Die Fraktion DIE LINKE fordert die Brandenburger Landesregierung auf, die Rückzahlungsfristen bei den Corona-Soforthilfen bis zum 30. Juni 2023 zu verlängern. Einen entsprechenden Antrag (siehe Anhang) wird sie zur nächsten Landtagssitzung am 23./ 24. Februar 2022 einbringen.

Dazu erklärt die regionale Abgeordnete Andrea Johlige für die kreisfreie Stadt Brandenburg an der Havel:

Betroffene klein – und mittelständische Unternehmen, Soloselbstständige und Freiberufler in Brandenburg an der Havel brauchen jetzt schnelle und unbürokratische Hilfe.

Diese wurde ihnen vom Bund und dem Land Brandenburg seit März 2020 versprochen, um die wirtschaftlichen Folgen der Corona-Pandemie abzufedern.
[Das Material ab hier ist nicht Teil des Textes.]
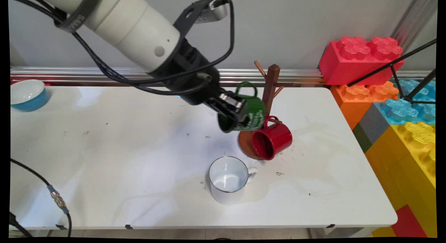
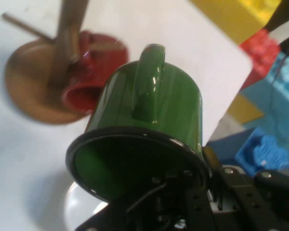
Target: Place the picked object on the table
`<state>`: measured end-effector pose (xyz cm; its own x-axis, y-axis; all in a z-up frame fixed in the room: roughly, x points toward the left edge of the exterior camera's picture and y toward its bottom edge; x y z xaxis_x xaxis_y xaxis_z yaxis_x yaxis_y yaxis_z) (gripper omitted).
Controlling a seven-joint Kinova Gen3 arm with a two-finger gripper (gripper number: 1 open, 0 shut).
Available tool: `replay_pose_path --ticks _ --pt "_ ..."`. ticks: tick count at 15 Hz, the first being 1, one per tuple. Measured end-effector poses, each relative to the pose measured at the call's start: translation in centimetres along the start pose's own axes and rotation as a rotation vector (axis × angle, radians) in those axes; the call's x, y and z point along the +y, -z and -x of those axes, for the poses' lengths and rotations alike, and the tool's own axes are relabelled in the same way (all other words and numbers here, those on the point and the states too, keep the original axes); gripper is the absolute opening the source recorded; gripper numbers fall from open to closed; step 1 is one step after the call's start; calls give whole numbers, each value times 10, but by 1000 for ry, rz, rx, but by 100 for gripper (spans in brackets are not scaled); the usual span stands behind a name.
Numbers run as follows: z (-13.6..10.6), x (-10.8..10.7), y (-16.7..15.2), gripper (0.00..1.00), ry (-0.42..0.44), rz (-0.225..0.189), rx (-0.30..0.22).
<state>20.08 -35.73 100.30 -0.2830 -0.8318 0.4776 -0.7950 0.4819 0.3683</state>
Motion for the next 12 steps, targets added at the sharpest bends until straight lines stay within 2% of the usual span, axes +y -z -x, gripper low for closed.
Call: replay_pose_path --ticks 6,12 --pt "-1 -11 15 0 -28 -99 -104" --pt "-10 -30 19 0 -79 -231 -231"
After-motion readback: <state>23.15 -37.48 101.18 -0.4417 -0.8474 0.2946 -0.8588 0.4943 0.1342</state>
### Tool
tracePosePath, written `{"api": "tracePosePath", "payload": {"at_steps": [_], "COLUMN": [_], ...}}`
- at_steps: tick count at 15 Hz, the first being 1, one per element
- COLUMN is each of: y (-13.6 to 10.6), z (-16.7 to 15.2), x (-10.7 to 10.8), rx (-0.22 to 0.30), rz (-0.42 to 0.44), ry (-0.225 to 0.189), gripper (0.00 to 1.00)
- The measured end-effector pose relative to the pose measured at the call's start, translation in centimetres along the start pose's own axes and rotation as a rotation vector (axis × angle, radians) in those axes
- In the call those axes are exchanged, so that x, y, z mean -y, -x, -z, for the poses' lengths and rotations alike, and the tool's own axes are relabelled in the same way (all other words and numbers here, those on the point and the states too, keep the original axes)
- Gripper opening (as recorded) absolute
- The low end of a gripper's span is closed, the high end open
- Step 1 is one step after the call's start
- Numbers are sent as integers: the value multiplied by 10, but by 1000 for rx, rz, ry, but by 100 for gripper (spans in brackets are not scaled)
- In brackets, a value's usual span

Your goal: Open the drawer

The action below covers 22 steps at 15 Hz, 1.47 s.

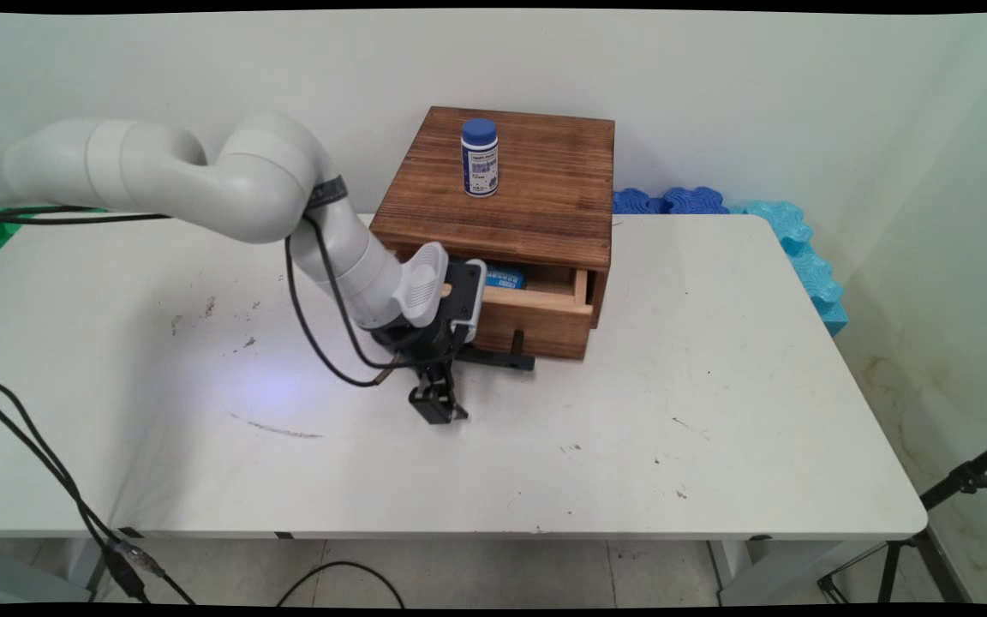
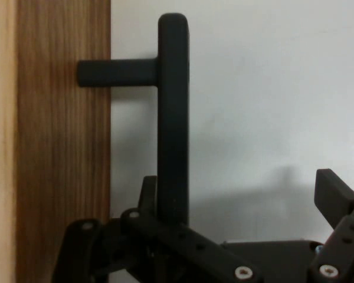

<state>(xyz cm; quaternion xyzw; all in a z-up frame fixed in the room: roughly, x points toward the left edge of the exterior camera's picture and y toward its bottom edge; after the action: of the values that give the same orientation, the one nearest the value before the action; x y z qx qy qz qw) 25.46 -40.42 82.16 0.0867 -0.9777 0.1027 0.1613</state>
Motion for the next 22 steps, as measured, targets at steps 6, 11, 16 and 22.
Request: {"api": "tracePosePath", "payload": {"at_steps": [6, 11, 16, 22], "y": [10, 13, 12, 11], "z": [9, 14, 20, 25], "x": [-35, -61, -85, -112], "rx": [-7, -21, -35, -41], "rz": [0, -10, -11, 8], "ry": [29, 47, 64, 87], "gripper": [100, 100, 100, 100]}}
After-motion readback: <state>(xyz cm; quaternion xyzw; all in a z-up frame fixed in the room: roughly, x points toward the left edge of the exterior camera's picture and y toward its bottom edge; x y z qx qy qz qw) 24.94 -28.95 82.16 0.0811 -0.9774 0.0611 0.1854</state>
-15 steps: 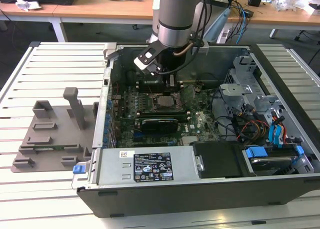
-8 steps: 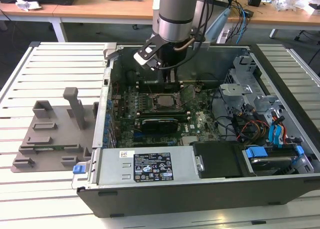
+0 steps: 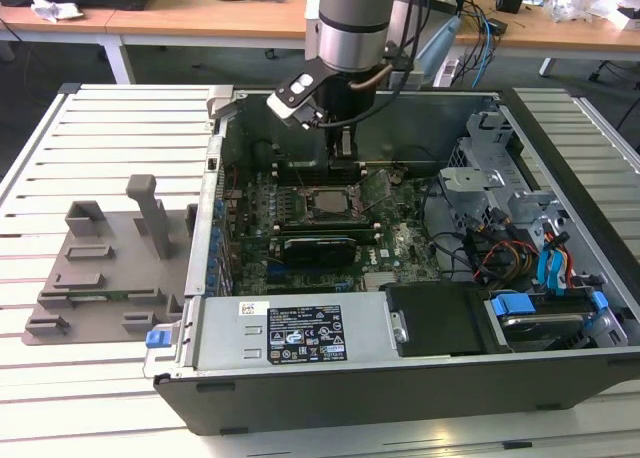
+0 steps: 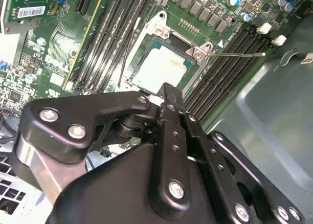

So wurden direkte Zuschüsse zugesagt- ohne Rückzahlung. Doch nun erhalten viele von ihnen Briefe, in denen Prüfverfahren und Rückzahlungsaufforderungen angekündigt werden. Das ist ein herber Schlag und untergräbt Vertrauen in staatliches Handeln.

Deshalb fordere ich die Brandenburger Landesregierung auf:

 

 1. für Bewilligungen nach der Richtlinie des Ministeriums für Wirtschaft, Arbeit und Energie des Landes Brandenburg zur Gewährung einer Soforthilfe für von der Coronakrise 2020 besonders geschädigte gewerbliche Unternehmen und Angehörige Freier Berufe vom 24.März 2020 Vertrauensschutz herzustellen und auf Rückzahlungen vollständig zu verzichten.

2.die Rückzahlungsfrist der Corona-Soforthilfen bis zum 30. Juni 2023 zu verlängern.

3. den Nachweis der Förderfähigkeit des Liquiditätsengpasses von drei zusammenhängenden Monaten auf den Zeitraum 15. März 2020 bis 30. Oktober 2020 auszudehnen.

4. alle Handlungsspielräume zu Gunsten der Antragstellenden beim Modus der Rückzahlungen zu nutzen.

Als Abgeordnete der Fraktion DIE LINKE verlange ich, dass alle Möglichkeiten ausgeschöpft werden, um die Soloselbstständigen und Unternehmen in Brandenburg an der Havel in der Pandemie bestmöglich zu unterstützen. Die Praxis des Wirtschaftsministeriums, ausgeführt über die Investitionsbank des Landes Brandenburg, die Antragstellenden zu „freiwilligen“ Rückzahlungen zu nötigen, muss sofort eingestellt werden.